[Dataset section — start]

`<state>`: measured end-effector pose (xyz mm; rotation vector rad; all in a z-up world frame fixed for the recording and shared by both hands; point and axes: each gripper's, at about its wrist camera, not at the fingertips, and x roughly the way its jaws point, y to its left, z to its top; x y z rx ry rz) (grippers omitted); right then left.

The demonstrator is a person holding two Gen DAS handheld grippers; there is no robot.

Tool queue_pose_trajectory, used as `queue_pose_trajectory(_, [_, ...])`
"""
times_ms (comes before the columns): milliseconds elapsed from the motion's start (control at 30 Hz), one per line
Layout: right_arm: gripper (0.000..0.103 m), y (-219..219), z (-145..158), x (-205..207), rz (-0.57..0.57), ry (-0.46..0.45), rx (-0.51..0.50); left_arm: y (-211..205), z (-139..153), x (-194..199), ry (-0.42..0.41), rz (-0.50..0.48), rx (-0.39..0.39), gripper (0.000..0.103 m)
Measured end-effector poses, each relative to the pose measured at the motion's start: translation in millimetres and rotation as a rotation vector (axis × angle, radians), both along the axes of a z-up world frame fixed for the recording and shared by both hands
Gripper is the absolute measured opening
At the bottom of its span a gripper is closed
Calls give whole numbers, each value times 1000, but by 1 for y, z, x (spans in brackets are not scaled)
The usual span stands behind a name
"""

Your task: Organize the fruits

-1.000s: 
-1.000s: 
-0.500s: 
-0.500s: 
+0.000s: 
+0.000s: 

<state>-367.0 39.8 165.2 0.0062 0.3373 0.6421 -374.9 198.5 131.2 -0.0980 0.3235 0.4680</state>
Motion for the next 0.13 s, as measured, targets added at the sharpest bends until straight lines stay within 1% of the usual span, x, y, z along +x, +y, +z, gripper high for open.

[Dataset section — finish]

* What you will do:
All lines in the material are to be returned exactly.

* Expected answer:
`<state>`: measured end-effector pose (xyz mm; rotation vector rad; all in a z-up world frame fixed for the recording and shared by both hands; point and axes: each gripper's, at about its wrist camera, not at the fingertips, and x roughly the way its jaws point, y to its left, z to its top; x y z rx ry rz) (grippers omitted); right then left.

The demonstrator is a person holding two Gen DAS handheld grippers; there is no robot.

Tool queue_pose_trajectory, used as `queue_pose_trajectory(_, [_, ...])`
"""
times_ms (comes before the columns): milliseconds elapsed from the motion's start (control at 30 Hz), one per line
Layout: right_arm: gripper (0.000..0.103 m), y (-219..219), z (-145..158), x (-205..207), rz (-0.57..0.57), ry (-0.46..0.45), rx (-0.51..0.50); left_arm: y (-211..205), z (-139..153), x (-194..199), ry (-0.42..0.41), rz (-0.50..0.48), rx (-0.39..0.39), gripper (0.000..0.103 m)
Measured end-effector poses, each relative to the pose measured at the motion's start: translation in millimetres and rotation as a rotation vector (axis × angle, radians), both along the axes of a z-up world frame fixed for the recording and shared by both hands
Gripper is the absolute measured opening
At the bottom of its span a gripper is closed
Calls give whole numbers, each value times 1000, but by 1 for y, z, x (spans in brackets are not scaled)
The usual span stands behind a name
"""

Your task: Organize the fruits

-1.000s: 
-1.000s: 
-0.500s: 
-0.500s: 
+0.000s: 
+0.000s: 

<state>-367.0 39.8 165.2 0.0062 0.3373 0.6421 -374.9 198.5 131.2 -0.0980 0.3235 0.4680</state>
Motion for the next 0.13 s, as measured, targets added at the sharpest bends until straight lines stay within 1% of the usual span, x, y, z along +x, +y, +z, gripper high for open.

No more output is expected.